## EXERCISE REQUIREMENTS
The listing below should be copied in full, word for word.

##############################

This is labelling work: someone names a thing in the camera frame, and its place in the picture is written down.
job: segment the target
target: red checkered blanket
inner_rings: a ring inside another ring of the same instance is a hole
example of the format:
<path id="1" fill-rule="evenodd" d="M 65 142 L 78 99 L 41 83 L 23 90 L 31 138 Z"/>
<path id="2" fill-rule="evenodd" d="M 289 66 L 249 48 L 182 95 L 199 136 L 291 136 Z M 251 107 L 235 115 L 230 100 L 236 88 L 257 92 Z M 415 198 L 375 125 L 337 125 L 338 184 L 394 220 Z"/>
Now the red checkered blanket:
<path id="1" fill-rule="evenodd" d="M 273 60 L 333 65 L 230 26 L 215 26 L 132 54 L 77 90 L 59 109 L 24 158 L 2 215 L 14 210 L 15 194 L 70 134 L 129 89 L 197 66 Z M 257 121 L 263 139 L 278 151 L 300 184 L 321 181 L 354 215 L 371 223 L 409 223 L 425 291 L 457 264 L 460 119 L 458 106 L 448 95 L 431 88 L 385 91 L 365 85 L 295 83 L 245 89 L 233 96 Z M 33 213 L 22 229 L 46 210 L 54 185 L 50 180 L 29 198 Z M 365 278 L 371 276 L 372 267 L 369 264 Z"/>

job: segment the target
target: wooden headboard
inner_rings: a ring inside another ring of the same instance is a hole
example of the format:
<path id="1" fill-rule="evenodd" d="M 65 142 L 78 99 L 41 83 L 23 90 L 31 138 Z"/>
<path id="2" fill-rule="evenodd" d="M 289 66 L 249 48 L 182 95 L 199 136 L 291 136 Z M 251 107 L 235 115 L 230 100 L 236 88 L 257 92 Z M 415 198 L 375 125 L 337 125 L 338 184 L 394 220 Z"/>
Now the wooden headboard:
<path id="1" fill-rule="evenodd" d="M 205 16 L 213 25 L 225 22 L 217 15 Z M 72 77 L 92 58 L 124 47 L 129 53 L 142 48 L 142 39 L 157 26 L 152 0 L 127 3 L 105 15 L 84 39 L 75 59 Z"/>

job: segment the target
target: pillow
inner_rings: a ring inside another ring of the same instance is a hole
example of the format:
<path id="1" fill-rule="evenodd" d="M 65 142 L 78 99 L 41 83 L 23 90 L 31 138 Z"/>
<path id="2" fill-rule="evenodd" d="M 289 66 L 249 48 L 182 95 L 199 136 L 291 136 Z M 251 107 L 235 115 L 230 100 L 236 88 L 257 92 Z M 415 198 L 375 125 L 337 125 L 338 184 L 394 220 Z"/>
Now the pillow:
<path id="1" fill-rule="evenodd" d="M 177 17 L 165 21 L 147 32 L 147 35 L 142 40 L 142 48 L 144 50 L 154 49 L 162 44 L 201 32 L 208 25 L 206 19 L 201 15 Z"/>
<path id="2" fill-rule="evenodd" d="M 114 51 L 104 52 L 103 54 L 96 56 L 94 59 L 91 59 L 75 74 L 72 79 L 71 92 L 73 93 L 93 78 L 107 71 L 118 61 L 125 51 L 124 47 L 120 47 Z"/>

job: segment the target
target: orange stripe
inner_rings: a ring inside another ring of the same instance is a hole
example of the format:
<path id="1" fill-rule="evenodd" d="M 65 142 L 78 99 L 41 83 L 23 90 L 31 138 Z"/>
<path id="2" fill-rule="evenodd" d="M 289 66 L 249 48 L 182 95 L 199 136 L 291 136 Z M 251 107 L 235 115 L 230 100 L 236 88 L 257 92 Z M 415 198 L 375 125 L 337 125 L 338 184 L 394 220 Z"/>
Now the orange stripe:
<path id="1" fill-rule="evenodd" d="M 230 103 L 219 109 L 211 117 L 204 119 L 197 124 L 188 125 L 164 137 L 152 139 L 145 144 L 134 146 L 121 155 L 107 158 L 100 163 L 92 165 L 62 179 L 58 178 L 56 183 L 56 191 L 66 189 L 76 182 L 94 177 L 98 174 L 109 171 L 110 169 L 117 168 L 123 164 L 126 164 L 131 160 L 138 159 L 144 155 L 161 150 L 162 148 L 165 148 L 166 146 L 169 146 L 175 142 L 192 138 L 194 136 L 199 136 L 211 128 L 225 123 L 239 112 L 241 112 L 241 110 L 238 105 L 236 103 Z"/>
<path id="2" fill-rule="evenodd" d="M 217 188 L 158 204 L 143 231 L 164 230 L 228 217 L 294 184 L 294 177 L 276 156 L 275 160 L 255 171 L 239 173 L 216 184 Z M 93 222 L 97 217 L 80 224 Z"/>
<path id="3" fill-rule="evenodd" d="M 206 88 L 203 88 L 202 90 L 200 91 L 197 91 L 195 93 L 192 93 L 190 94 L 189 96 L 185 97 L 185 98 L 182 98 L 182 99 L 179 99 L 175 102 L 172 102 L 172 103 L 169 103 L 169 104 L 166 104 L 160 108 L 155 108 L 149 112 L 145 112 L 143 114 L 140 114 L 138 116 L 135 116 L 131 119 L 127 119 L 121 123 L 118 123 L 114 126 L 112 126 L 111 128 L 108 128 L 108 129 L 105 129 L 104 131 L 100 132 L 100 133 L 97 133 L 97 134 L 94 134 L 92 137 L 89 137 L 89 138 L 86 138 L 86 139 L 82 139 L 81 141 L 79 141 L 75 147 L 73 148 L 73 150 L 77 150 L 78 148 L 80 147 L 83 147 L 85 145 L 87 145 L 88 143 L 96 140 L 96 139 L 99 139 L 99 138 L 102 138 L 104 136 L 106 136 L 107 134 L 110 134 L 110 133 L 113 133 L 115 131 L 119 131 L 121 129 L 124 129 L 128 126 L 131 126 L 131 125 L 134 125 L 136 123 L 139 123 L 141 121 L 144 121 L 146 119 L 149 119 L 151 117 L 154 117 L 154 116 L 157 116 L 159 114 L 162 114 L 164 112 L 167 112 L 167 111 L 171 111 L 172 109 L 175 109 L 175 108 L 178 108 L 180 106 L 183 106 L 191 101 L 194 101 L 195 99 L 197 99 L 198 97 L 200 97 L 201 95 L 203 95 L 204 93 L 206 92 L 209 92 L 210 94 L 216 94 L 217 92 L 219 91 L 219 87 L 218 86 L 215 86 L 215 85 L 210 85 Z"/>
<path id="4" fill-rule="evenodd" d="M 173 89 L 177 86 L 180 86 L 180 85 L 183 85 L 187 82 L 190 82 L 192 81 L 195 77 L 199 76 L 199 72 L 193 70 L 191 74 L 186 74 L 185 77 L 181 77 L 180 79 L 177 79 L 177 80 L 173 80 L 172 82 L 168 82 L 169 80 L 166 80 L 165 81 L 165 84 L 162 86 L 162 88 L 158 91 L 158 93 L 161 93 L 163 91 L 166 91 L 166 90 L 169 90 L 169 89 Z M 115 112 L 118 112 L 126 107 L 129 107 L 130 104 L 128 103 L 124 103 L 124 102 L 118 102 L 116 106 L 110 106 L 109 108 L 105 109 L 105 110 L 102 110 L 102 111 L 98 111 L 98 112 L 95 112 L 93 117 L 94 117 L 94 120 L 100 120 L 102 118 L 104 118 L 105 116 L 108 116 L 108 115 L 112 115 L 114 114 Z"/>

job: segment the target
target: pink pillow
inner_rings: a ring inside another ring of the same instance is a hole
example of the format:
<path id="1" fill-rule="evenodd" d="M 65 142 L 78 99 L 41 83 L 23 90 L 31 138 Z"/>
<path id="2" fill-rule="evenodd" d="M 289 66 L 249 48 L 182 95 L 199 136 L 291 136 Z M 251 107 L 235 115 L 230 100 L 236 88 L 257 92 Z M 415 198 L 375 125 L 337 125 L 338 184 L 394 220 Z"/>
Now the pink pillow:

##############################

## TASK RESULT
This is labelling work: someone names a thing in the camera frame, and its place in the picture is written down.
job: segment the target
target: red checkered blanket
inner_rings: a ring inside another ring of the same instance is a hole
example of the format:
<path id="1" fill-rule="evenodd" d="M 65 142 L 78 99 L 41 83 L 23 90 L 31 138 Z"/>
<path id="2" fill-rule="evenodd" d="M 289 66 L 249 48 L 182 95 L 199 136 L 291 136 Z M 251 107 L 235 115 L 230 100 L 236 88 L 257 92 Z M 415 198 L 375 125 L 337 125 L 338 184 L 394 220 Z"/>
Now the red checkered blanket:
<path id="1" fill-rule="evenodd" d="M 273 60 L 333 65 L 230 26 L 215 26 L 132 54 L 77 90 L 59 109 L 24 158 L 2 215 L 14 210 L 15 194 L 70 134 L 129 89 L 197 66 Z M 257 121 L 263 139 L 278 151 L 300 184 L 321 181 L 354 215 L 371 223 L 409 223 L 425 291 L 457 264 L 460 119 L 458 106 L 448 95 L 431 88 L 385 91 L 365 85 L 295 83 L 245 89 L 233 96 Z M 33 213 L 22 229 L 46 210 L 54 185 L 50 180 L 29 198 Z M 365 278 L 371 276 L 372 267 L 369 264 Z"/>

job: segment the target
target: wooden headboard
inner_rings: a ring inside another ring of the same instance is a hole
example of the format:
<path id="1" fill-rule="evenodd" d="M 65 142 L 78 99 L 41 83 L 23 90 L 31 138 Z"/>
<path id="2" fill-rule="evenodd" d="M 289 66 L 249 48 L 182 95 L 199 136 L 291 136 Z M 251 107 L 235 115 L 230 100 L 236 88 L 257 92 Z M 415 198 L 375 125 L 337 125 L 338 184 L 394 220 Z"/>
Now the wooden headboard:
<path id="1" fill-rule="evenodd" d="M 205 16 L 213 25 L 225 22 L 217 15 Z M 72 77 L 92 58 L 124 47 L 129 53 L 142 48 L 142 39 L 157 26 L 152 0 L 127 3 L 105 15 L 84 39 L 75 59 Z"/>

job: segment the target
target: pillow
inner_rings: a ring inside another ring of the same instance is a hole
example of the format:
<path id="1" fill-rule="evenodd" d="M 65 142 L 78 99 L 41 83 L 23 90 L 31 138 Z"/>
<path id="2" fill-rule="evenodd" d="M 289 66 L 249 48 L 182 95 L 199 136 L 291 136 Z M 251 107 L 235 115 L 230 100 L 236 88 L 257 92 Z M 415 198 L 375 125 L 337 125 L 338 184 L 394 220 Z"/>
Now the pillow:
<path id="1" fill-rule="evenodd" d="M 177 17 L 165 21 L 147 32 L 147 35 L 142 40 L 142 48 L 144 50 L 154 49 L 162 44 L 201 32 L 208 25 L 206 19 L 201 15 Z"/>
<path id="2" fill-rule="evenodd" d="M 114 51 L 104 52 L 103 54 L 96 56 L 94 59 L 91 59 L 75 74 L 72 79 L 71 92 L 73 93 L 93 78 L 107 71 L 118 61 L 125 51 L 124 47 L 120 47 Z"/>

job: segment the target
target: orange stripe
inner_rings: a ring inside another ring of the same instance is a hole
example of the format:
<path id="1" fill-rule="evenodd" d="M 65 142 L 78 99 L 41 83 L 23 90 L 31 138 Z"/>
<path id="2" fill-rule="evenodd" d="M 289 66 L 249 48 L 182 95 L 199 136 L 291 136 Z M 251 107 L 235 115 L 230 100 L 236 88 L 257 92 Z M 415 198 L 375 125 L 337 125 L 338 184 L 394 220 Z"/>
Now the orange stripe:
<path id="1" fill-rule="evenodd" d="M 230 103 L 219 109 L 211 117 L 204 119 L 197 124 L 188 125 L 164 137 L 152 139 L 145 144 L 134 146 L 121 155 L 107 158 L 100 163 L 92 165 L 62 179 L 58 178 L 56 183 L 56 191 L 66 189 L 76 182 L 94 177 L 98 174 L 109 171 L 110 169 L 117 168 L 123 164 L 126 164 L 131 160 L 138 159 L 144 155 L 161 150 L 162 148 L 165 148 L 166 146 L 169 146 L 175 142 L 192 138 L 194 136 L 199 136 L 211 128 L 225 123 L 239 112 L 241 112 L 241 110 L 238 105 L 236 103 Z"/>
<path id="2" fill-rule="evenodd" d="M 217 188 L 158 204 L 143 231 L 164 230 L 228 217 L 294 184 L 294 177 L 276 156 L 275 160 L 255 171 L 239 173 L 216 184 Z M 93 222 L 97 217 L 80 224 Z"/>
<path id="3" fill-rule="evenodd" d="M 206 88 L 203 88 L 202 90 L 200 91 L 197 91 L 195 93 L 192 93 L 190 94 L 189 96 L 185 97 L 185 98 L 182 98 L 182 99 L 179 99 L 175 102 L 172 102 L 172 103 L 169 103 L 169 104 L 166 104 L 160 108 L 155 108 L 149 112 L 145 112 L 143 114 L 140 114 L 138 116 L 135 116 L 131 119 L 127 119 L 121 123 L 118 123 L 114 126 L 112 126 L 111 128 L 108 128 L 108 129 L 105 129 L 104 131 L 100 132 L 100 133 L 97 133 L 97 134 L 94 134 L 92 137 L 89 137 L 89 138 L 86 138 L 86 139 L 82 139 L 81 141 L 79 141 L 75 147 L 73 148 L 73 150 L 77 150 L 78 148 L 80 147 L 83 147 L 85 145 L 87 145 L 88 143 L 96 140 L 96 139 L 99 139 L 99 138 L 102 138 L 104 136 L 106 136 L 107 134 L 110 134 L 110 133 L 113 133 L 115 131 L 119 131 L 121 129 L 124 129 L 128 126 L 131 126 L 131 125 L 134 125 L 136 123 L 139 123 L 141 121 L 144 121 L 146 119 L 149 119 L 151 117 L 154 117 L 154 116 L 157 116 L 159 114 L 162 114 L 164 112 L 167 112 L 167 111 L 171 111 L 172 109 L 175 109 L 175 108 L 178 108 L 180 106 L 183 106 L 191 101 L 194 101 L 195 99 L 197 99 L 198 97 L 200 97 L 201 95 L 203 95 L 204 93 L 206 92 L 209 92 L 210 94 L 216 94 L 217 92 L 219 91 L 219 87 L 218 86 L 215 86 L 215 85 L 210 85 Z"/>
<path id="4" fill-rule="evenodd" d="M 173 89 L 177 86 L 180 86 L 180 85 L 183 85 L 187 82 L 190 82 L 192 81 L 195 77 L 199 76 L 199 72 L 193 70 L 191 74 L 186 74 L 185 77 L 181 77 L 180 79 L 177 79 L 177 80 L 173 80 L 172 82 L 168 82 L 169 80 L 166 80 L 165 81 L 165 84 L 162 86 L 162 88 L 158 91 L 158 93 L 161 93 L 163 91 L 166 91 L 166 90 L 169 90 L 169 89 Z M 115 112 L 118 112 L 126 107 L 129 107 L 130 104 L 128 103 L 124 103 L 124 102 L 118 102 L 116 106 L 110 106 L 109 108 L 105 109 L 105 110 L 102 110 L 102 111 L 98 111 L 98 112 L 95 112 L 93 117 L 94 117 L 94 120 L 100 120 L 102 118 L 104 118 L 105 116 L 108 116 L 108 115 L 112 115 L 114 114 Z"/>

job: segment the target
target: pink pillow
inner_rings: a ring inside another ring of the same instance is a hole
example of the format:
<path id="1" fill-rule="evenodd" d="M 65 142 L 78 99 L 41 83 L 23 90 L 31 138 Z"/>
<path id="2" fill-rule="evenodd" d="M 289 66 L 249 48 L 182 95 L 199 136 L 291 136 Z M 251 107 L 235 115 L 230 100 L 236 88 L 257 92 Z M 415 198 L 375 125 L 337 125 L 338 184 L 394 220 Z"/>
Now the pink pillow:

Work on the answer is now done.